And I knew at once, I had an immediate idea, that the person sitting beside Mr. Phillips was my landlord, the man in the manor, the man I had got used to not seeing. And before — forgetting Mr. Phillips’s smile and the dangers of the road — I could properly focus on the stranger, the car had gone. This was my only glimpse of my landlord, his face; and I wasn’t sure what I had seen.
I had an impression of a round face, a bald head, a suit (or the jacket of a brown suit), a benign expression. What I most clearly remembered — it was the detail I was sure of: not the kind of detail that imagination could supply — was a low, slow wave of a hand. A wave just above the dashboard, so that from the road I saw the tips of his fingers making an arc at the bottom of the windshield.

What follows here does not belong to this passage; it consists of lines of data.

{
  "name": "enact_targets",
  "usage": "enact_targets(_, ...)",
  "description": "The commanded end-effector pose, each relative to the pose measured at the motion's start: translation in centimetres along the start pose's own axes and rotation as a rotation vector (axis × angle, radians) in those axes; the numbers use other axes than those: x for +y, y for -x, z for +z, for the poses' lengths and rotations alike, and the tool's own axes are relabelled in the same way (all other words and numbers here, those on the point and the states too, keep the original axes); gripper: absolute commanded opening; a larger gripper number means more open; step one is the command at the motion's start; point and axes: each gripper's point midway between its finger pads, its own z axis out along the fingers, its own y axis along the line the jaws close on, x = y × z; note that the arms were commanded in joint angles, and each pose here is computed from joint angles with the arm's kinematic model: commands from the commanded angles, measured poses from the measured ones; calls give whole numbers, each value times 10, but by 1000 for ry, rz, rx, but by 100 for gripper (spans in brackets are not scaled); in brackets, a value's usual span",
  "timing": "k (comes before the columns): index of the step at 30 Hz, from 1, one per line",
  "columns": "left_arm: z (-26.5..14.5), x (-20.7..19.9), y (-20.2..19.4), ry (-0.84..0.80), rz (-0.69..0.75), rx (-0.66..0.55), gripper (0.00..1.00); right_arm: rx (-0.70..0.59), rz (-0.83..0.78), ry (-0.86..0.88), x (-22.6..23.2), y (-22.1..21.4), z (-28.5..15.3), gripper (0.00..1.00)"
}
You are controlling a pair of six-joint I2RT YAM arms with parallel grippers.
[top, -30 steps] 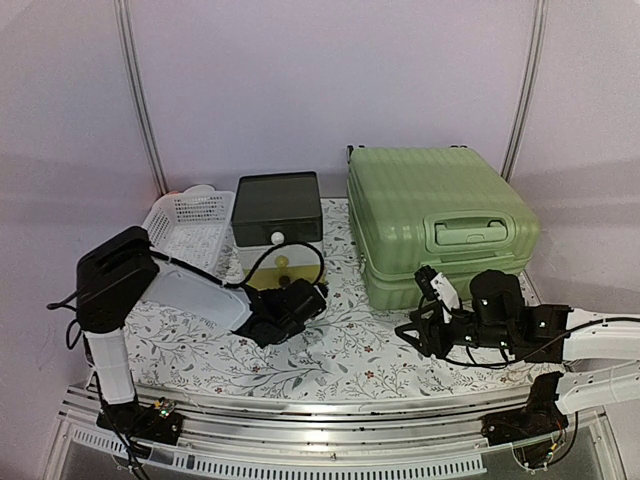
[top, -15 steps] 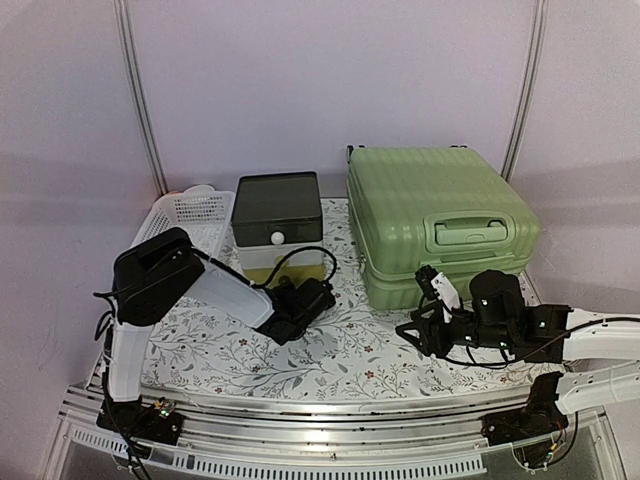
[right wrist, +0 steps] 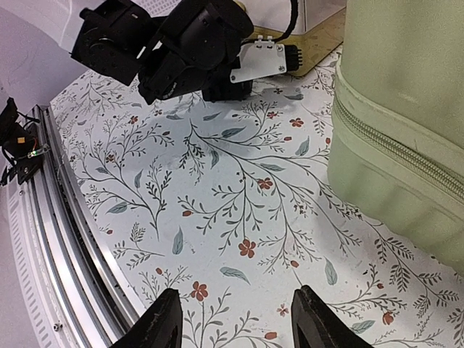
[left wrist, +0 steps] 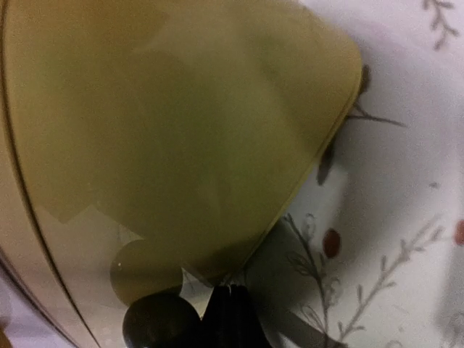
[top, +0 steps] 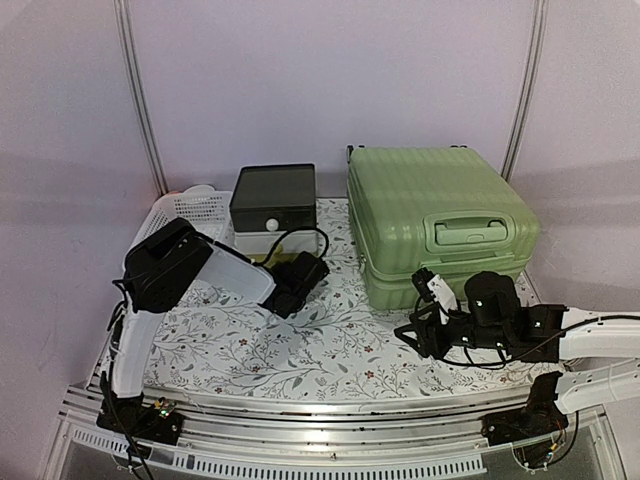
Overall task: Open, take out, and arrange the luggage
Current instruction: Move the storage box to the corner of the board.
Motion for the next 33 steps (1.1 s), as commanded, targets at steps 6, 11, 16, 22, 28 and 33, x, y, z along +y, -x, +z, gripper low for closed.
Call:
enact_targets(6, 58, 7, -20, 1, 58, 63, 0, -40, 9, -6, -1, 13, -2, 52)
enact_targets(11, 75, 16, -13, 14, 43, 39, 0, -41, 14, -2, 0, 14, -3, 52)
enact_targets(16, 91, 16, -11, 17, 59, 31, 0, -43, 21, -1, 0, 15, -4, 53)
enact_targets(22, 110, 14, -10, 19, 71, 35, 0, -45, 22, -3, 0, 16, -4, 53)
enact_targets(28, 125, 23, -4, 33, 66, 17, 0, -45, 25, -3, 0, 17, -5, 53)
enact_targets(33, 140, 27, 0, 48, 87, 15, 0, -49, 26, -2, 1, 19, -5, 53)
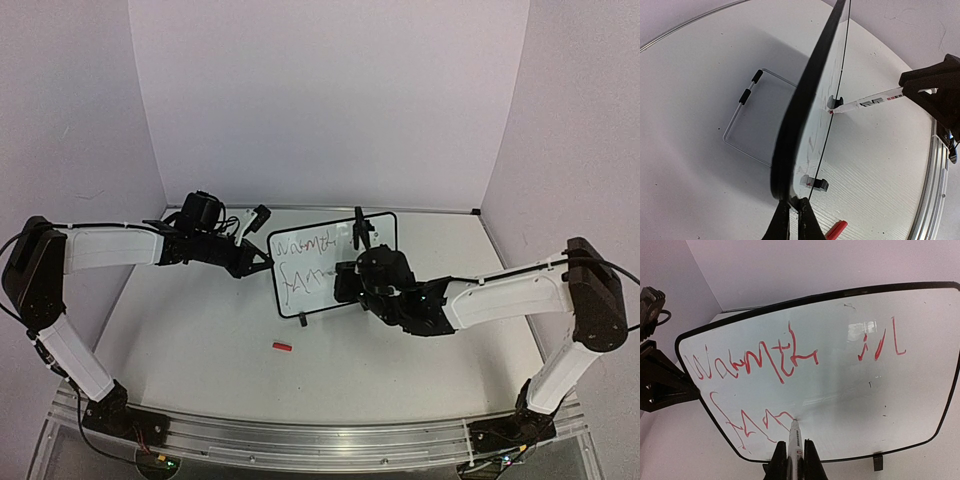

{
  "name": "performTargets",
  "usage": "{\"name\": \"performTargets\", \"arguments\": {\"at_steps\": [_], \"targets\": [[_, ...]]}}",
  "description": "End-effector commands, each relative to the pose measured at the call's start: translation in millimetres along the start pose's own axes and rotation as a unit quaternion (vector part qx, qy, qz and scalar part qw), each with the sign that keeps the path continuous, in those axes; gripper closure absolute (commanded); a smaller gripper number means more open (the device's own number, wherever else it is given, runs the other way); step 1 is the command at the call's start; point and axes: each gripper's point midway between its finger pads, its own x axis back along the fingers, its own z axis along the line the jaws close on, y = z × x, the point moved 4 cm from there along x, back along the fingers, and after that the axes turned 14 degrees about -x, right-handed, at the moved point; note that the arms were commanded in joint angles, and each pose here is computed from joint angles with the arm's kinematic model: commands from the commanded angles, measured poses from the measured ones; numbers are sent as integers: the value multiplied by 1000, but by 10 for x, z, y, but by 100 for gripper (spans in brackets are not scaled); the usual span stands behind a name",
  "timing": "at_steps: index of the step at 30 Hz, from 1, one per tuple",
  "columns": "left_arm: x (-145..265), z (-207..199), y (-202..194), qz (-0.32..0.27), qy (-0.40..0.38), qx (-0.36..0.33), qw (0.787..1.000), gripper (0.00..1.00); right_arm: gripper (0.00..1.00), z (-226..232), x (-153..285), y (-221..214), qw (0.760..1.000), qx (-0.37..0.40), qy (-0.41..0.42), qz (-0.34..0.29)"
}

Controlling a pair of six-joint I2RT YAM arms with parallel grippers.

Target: Write a sentence on the whiteboard

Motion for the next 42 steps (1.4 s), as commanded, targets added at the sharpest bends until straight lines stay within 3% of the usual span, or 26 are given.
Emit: {"name": "performTargets", "arguments": {"at_steps": [1, 22, 42], "targets": [[-7, 51, -45, 22, 17, -9, 1000, 100, 100, -53, 28, 80, 1000, -14, -8, -14], [-23, 56, -52, 22, 16, -7, 1000, 100, 100, -47, 278, 367, 999, -20, 3, -34], [-43, 67, -52, 24, 15, -7, 1000, 100, 100, 48, 55, 340, 1000, -12, 19, -11]]}}
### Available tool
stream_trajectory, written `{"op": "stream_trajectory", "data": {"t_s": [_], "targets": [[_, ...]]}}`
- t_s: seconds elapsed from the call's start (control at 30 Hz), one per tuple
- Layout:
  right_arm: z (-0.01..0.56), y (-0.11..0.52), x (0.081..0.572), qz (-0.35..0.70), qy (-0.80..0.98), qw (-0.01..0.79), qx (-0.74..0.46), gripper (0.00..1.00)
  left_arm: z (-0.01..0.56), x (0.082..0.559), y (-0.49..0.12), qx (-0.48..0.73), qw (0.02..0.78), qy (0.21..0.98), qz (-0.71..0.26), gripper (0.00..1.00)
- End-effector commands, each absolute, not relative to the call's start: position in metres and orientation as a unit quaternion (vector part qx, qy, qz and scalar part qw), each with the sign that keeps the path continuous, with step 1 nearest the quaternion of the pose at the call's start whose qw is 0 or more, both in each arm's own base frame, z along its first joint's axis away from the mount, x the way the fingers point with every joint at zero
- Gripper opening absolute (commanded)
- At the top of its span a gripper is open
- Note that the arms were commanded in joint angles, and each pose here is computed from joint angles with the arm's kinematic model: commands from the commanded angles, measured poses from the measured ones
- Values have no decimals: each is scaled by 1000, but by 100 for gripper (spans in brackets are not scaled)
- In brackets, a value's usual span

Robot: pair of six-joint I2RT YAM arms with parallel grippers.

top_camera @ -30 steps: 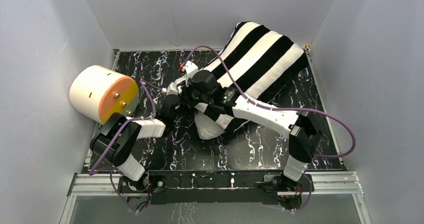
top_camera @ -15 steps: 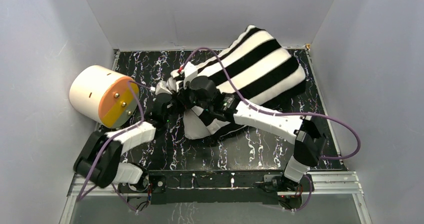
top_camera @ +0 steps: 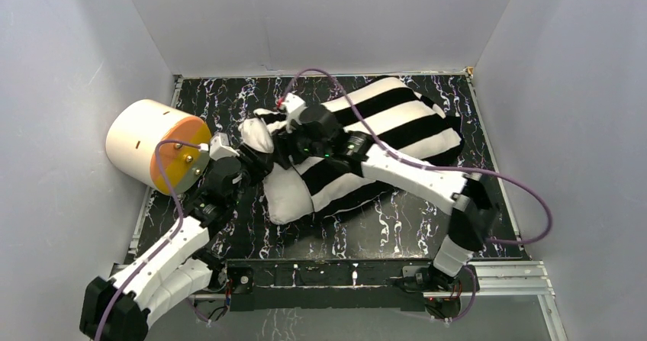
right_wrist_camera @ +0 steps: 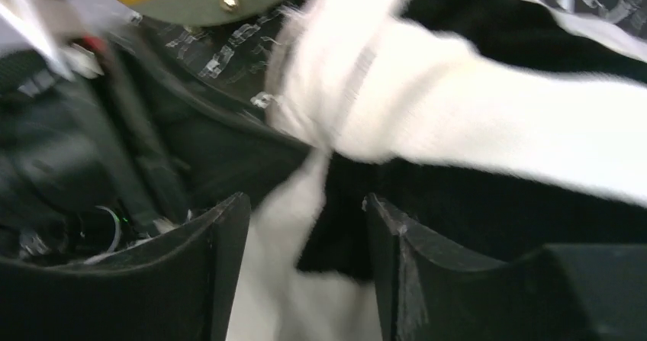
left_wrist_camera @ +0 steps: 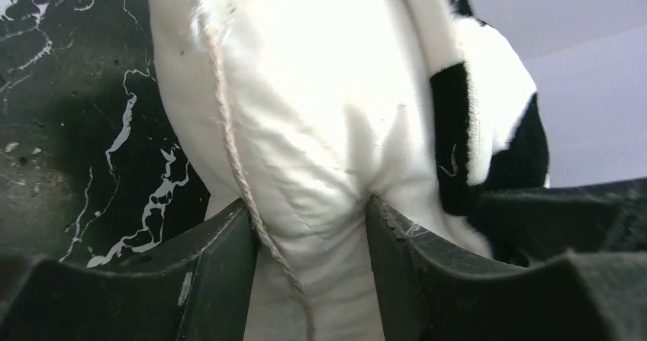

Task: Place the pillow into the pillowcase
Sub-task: Stuff the pillow into the pillowcase.

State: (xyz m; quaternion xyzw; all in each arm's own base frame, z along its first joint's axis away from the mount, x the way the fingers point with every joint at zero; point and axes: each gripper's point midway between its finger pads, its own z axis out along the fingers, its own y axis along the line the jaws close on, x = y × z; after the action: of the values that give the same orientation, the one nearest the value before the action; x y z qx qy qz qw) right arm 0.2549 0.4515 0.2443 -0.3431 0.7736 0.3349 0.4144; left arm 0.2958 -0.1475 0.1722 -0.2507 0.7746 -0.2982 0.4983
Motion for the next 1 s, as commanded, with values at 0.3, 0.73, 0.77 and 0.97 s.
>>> {"op": "stream_trajectory", "data": {"t_s": [0.3, 0.73, 0.77, 0.97], "targets": [[252, 323, 214, 312, 808, 408, -287, 63, 200, 243, -135, -157, 481, 821, -266, 65], [184, 355, 181, 138, 817, 438, -348, 75, 123, 186, -147, -197, 349, 857, -323, 79], [180, 361, 184, 127, 815, 438, -358, 75, 116, 183, -154, -198, 334, 856, -341, 80], [182, 383, 210, 72, 798, 462, -381, 33, 87, 202, -181, -234, 323, 817, -417, 81]]}}
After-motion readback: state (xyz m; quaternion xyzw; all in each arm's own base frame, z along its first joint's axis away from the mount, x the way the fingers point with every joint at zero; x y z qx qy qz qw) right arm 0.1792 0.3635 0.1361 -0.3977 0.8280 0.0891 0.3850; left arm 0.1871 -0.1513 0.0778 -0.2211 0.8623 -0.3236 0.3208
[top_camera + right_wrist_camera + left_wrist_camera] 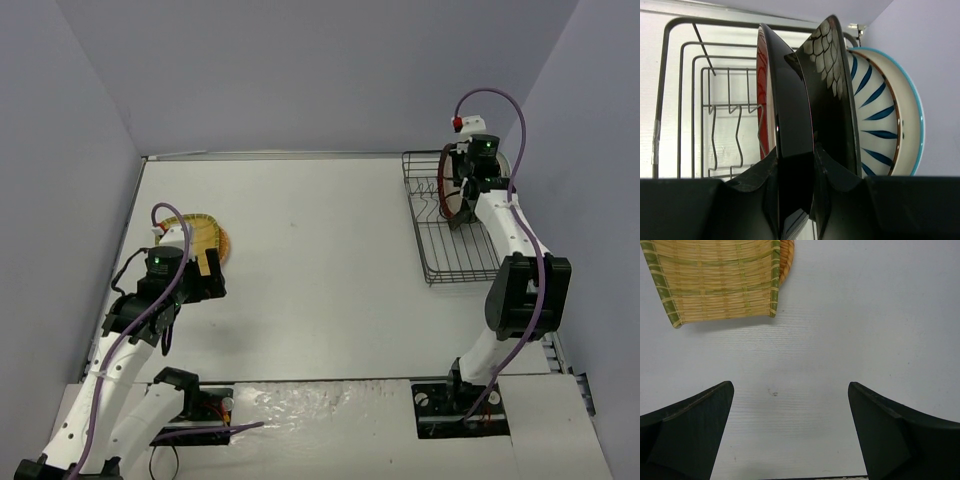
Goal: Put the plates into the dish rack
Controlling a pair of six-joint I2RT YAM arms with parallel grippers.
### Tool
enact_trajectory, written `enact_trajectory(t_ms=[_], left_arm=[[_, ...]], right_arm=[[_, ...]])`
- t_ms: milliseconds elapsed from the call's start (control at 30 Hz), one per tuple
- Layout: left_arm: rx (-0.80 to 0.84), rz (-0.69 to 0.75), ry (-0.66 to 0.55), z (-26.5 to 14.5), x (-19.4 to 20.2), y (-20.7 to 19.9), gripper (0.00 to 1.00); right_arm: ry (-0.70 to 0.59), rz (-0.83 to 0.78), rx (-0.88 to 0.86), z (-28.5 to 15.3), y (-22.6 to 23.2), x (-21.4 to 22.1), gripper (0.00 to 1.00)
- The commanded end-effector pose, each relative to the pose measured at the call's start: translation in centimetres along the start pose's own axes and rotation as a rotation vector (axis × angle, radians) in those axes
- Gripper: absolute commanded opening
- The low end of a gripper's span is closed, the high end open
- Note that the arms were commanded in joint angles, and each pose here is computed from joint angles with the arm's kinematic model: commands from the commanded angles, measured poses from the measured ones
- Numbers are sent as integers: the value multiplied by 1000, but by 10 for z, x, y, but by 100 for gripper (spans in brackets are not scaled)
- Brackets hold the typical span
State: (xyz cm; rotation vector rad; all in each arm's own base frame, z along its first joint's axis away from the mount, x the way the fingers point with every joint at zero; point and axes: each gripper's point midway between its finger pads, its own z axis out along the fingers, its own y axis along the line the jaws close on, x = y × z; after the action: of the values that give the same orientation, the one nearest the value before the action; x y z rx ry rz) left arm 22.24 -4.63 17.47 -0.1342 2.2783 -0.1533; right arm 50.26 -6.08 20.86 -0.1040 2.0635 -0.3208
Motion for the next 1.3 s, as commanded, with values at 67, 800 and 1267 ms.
enact_trajectory(t_ms=[67, 800, 1267], left_arm=[[10, 0, -62, -1, -21, -3, 97], [-46, -129, -76, 4, -44, -3, 97], [-297, -295, -93, 74, -129, 92, 97]], right_arm=[[-169, 76, 2, 1, -9, -41, 0], [-427, 278, -197, -122, 2, -139, 90], [-365, 479, -821, -222, 161, -93, 96]])
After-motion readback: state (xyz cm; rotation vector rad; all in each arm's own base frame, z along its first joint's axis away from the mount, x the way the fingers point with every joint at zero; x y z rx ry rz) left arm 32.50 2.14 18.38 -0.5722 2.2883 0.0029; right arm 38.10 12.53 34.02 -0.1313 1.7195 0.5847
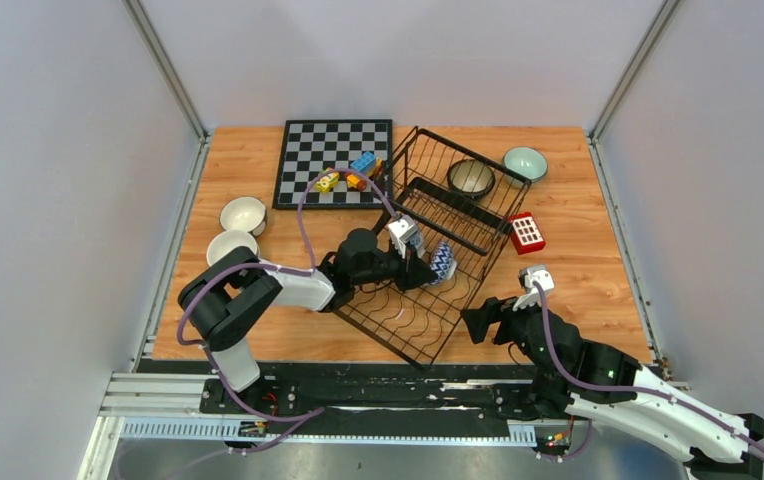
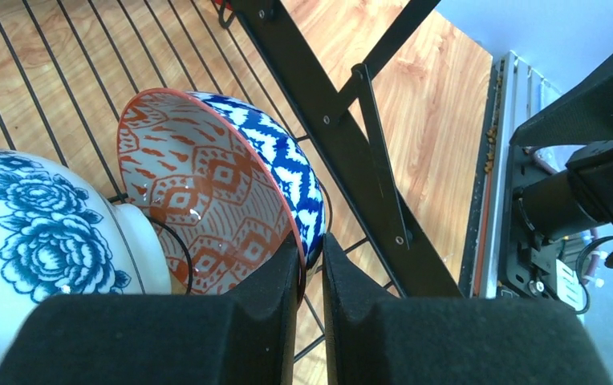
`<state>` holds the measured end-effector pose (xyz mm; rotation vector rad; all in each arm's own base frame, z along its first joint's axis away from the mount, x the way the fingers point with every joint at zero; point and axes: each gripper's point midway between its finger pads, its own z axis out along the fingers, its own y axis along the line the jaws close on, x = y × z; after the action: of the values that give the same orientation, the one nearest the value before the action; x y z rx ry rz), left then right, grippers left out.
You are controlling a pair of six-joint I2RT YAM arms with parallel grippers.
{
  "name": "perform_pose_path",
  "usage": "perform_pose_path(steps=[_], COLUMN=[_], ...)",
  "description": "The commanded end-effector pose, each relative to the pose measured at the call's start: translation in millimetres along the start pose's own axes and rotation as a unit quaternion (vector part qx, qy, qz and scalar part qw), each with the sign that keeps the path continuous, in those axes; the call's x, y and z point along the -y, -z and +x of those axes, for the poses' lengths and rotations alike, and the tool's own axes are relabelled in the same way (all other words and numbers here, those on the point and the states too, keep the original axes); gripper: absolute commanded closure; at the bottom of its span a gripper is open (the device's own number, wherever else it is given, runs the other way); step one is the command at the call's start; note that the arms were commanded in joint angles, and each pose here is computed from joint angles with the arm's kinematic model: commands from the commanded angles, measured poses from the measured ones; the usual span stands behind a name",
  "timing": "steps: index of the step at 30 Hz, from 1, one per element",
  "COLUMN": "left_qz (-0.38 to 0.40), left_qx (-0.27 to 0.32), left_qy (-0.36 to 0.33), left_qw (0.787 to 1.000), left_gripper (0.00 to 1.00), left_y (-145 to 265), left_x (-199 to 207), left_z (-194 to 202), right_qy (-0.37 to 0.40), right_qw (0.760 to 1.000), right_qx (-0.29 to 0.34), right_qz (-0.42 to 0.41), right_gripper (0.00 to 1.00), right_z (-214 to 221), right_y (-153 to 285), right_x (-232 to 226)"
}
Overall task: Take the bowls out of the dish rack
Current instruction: Pick up the bowl from the dish rack.
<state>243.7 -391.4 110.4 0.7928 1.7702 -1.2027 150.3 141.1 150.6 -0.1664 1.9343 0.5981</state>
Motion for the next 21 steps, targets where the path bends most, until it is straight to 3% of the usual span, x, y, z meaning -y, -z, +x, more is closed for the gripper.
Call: perform_pose_path(steps=[1,11,21], left_qz=[0.042,0.082,0.102], left_qx=[0.043,0.109,0.125], left_qy=[0.002,-0.002,-0.008], left_qw=[0.998,0.991,0.987], left_gripper=[1.0,1.0,1.0], left_y=[4.6,16.4,27.1], left_x=[20.8,44.0,58.1], left_z=[-14.6,-47.0,-59.3], right_qy=[-0.008,-0.01,-0.01], right_qw=[1.0,1.0,1.0], right_qx=[-0.005,-0.007,-0.003], right_qz=[0.001,0.004,0.007], right_gripper=[0.14,0.14,0.14], right_z=[2.3,3.7,1.2], right_y=[2.4,1.6,1.9], right_x=[1.5,2.5,3.2])
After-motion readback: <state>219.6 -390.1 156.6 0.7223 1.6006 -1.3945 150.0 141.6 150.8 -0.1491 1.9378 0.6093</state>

We had never met. Mr. Phillips must have told him who I was; and — in spite of the bad sight he was said to have, one of his many afflictions — he must have seen me before I had seen him. And secure in the car, with Mr. Phillips at his side, he must have seen me more clearly than I had seen him. My glimpse had been so hurried, so shot through with the confusion of the moment — coming at the end of a swift sequence of little alarms and recognitions — that I wasn’t sure whether my imagination, as instantaneously as in a dream, hadn’t suggested certain of the details I thought I had seen, to supply me with a picture of the man I had more or less created in my head already.
I had an impression of benignity above the wave. But I had cause to question that impression when I spoke to Mr. Phillips on the telephone in the evening. With a laugh that was like a carry-over from the smiling good humor I had seen in him in the car that afternoon, he said yes, the man I had seen in the car was my landlord. And then, as though explaining my doubt, Mr. Phillips said, “He always wears dark glasses in the car. Otherwise his stomach gets upset, and then he gets a migraine.” How then, if he had been wearing dark glasses, had I seen a benign expression in his eyes?
So this glimpse of my landlord — this glimpse of someone unexpectedly ordinary — made him, after all, more mysterious. And more than the man, it was the occasion that was memorable: the manor car with the descendant of the manor builder and the planter of the trees, driving below the beeches on the ledge at the rim of the down, just above the river and the water meadows. So that more than ever for me the personality of the man continued to be expressed by his setting, by these beeches on the public road, by the permanently closed front gate of the manor and the overgrown garden at the back.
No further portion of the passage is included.